Once I finished my weeping, we went out for a walk to get some fresh air. A dear friend of ours told us recently that when her husband is in his lowest point and sharing his darkness, she asks him, “Would you like to hear an objective truth about that thought you’re having?” When he says yes, she speaks truth, and even when it feels like it doesn’t matter it allows her husband to get out of his head just enough to feel the slightest amount better. Ian did that with me on this walk, “Hey Mel, would you like to hear an objective truth about some things you’re feeling right now?” He encouraged me while we walked and I cried even more. Even though I still felt in a dark cloud that I could not lift he gave me patience and kindness and goodness. He helped me to focus on something other than my spiral at that moment.

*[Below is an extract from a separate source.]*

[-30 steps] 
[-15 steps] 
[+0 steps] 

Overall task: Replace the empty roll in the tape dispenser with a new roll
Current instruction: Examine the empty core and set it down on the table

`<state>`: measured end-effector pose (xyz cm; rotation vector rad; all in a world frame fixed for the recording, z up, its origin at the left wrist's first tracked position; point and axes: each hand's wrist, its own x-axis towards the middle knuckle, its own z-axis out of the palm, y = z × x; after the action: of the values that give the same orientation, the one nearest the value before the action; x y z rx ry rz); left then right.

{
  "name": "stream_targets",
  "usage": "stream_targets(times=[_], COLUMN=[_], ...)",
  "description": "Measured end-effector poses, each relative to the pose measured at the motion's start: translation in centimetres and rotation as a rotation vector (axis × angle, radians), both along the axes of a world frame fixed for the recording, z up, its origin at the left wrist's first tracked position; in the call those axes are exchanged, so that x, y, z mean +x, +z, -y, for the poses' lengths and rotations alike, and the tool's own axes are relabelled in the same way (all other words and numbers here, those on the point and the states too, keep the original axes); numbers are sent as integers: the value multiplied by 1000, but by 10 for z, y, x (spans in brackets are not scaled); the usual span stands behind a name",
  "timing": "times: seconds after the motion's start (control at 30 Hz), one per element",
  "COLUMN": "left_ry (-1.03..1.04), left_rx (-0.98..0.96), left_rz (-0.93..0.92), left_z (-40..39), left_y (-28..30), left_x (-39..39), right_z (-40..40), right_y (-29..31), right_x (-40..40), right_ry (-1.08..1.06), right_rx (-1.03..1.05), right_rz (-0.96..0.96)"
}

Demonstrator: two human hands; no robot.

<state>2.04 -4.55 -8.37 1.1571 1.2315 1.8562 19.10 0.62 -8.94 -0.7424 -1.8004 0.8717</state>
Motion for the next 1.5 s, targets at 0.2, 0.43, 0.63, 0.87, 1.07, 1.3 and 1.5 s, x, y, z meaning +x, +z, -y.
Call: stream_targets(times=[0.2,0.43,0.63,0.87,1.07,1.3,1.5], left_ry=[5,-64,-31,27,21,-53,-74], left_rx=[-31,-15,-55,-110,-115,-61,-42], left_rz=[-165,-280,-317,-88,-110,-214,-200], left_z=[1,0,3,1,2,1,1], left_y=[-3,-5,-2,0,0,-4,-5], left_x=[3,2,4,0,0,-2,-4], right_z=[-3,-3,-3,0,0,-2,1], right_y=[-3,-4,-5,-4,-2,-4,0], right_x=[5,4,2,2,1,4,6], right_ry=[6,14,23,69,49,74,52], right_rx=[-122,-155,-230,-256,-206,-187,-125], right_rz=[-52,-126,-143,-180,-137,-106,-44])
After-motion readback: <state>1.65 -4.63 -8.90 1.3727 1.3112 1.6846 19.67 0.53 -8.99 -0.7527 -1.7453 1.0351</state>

In the beginning of April, with the recommendation from my psychiatrist, I took an immediate medical leave of absence from work. Over the past several months, I have been diagnosed with General Anxiety Disorder, PTSD, and Type 2 Bipolar Disorder. While things are looking a lot like sunshine and homemade bread and making pottery on the internet, there is more to the story. I try and focus on the light in my life surrounding these dark moments, but the dark moments do exist. These things I’ve mentioned have saved my life. I encourage you to find your things that save your life. I never knew reading, the kitchen, or throwing on a wheel would be my things, but they have been. I never knew that having a dog that I have to feed everyday would save my life. I never knew that I could find a partner that when he looks at me, he does not see that broken weeping woman, but sees strength and courage. Going to a psychiatrist and being prescribed medications, has saved my life. Find the things that save your life and let people in. Your life is worth it, and we want you around. I hope you find your strength to get through.